Джек сам поднял пиджак, и на этот раз ему удалось повесить его на крючок.
– Я ничего не хочу, – пробормотал он, направляясь в комнату. Он сделал несколько нетвердых шагов к Эмме и остановился. Потом долго и внимательно смотрел на дочь, и на его лице появилось изумленное выражение. – Ты иногда так похожа на свою мать, – тихо произнес он.
Эмму очень удивило это неожиданное замечание отца. Она думала, что совсем не похожа на мать.
– Я? – переспросила девушка. – Но ведь у мамы были голубые глаза и волосы темнее...
– У твоей матери не было и вдовьей челки на лбу, как у тебя, – заметил Джек. – Ее ты унаследовала от моей матери, твоей бабушки. Но все же ты очень напоминаешь свою мать, особенно сейчас. Свою мать в девичестве. Овалом лица и всеми чертами. И изгибом губ. Да, с возрастом ты станешь еще ярче, как это было и с ней. Да, девочка, именно так и будет.

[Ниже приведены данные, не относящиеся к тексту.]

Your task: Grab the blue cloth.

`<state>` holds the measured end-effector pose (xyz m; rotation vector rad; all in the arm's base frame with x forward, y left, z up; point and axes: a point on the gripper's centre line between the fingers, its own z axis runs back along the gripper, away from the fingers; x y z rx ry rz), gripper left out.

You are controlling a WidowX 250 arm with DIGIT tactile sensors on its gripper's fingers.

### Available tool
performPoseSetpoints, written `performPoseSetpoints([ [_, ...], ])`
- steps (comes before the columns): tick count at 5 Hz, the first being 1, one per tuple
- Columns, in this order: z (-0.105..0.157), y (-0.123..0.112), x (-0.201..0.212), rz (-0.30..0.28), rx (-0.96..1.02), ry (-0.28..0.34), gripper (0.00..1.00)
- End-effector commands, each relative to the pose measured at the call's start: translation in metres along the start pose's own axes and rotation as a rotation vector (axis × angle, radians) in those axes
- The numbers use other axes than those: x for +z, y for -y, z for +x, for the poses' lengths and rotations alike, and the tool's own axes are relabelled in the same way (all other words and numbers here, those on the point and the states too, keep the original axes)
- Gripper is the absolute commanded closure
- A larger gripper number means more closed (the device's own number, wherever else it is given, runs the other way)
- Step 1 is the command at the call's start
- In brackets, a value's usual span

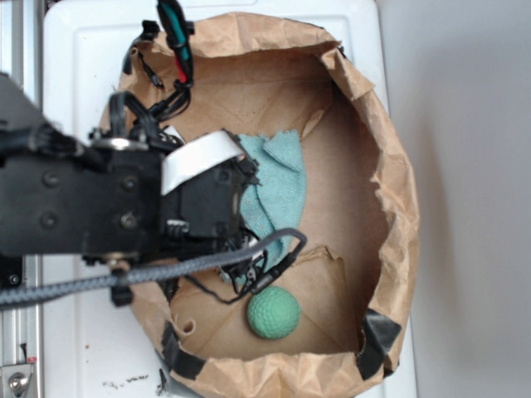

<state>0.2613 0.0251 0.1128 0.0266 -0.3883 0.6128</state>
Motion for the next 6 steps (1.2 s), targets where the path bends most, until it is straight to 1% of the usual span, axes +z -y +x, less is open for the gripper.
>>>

– Но мама была красивой, – начала было Эмма и запнулась.
Джек оперся о стул.
– Да, она была красивой. Самой красивой девушкой в этих местах. В Фарли не было ни одного мужчины, который не положил бы глаз на нее. Да, ты бы очень удивилась, если б узнала... – Он прервал себя на полуслове и пробормотал что-то нечленораздельное.
– Что ты сказал, папа? Я не расслышала.
– Ничего, девочка. Все это теперь неважно. – Джек посмотрел на Эмму слегка затуманенным, но все же довольно проницательным взглядом и усмехнулся: – Ты тоже красивая. Вся пошла в мать. Но, слава богу, ты скроена из более крепкой материи. Элизабет была очень хрупкой, не такой сильной, как ты.
Джек печально покачал головой, потом поцеловал дочь в лоб, пробормотал: „Спокойной ночи” и стал с трудом подниматься по каменным ступенькам. Он так сгорбился, что казался совсем маленького роста, и Эмма подумала, смогут ли они, как прежде, называть его Большим Джеком. Она опустилась на стул и рассеянно уставилась на пламя свечи, ярко горевшей перед ней. Девушка думала, что станет с ее отцом. Он словно потерял себя со смертью жены, и Эмма поняла, что прежнего Джека уже не существует. Сознание этого наполнило ее душу безысходной тоской: ведь она знала, что ничем не сможет облегчить его нестихающую боль. Он будет оплакивать ее мать до своего смертного часа.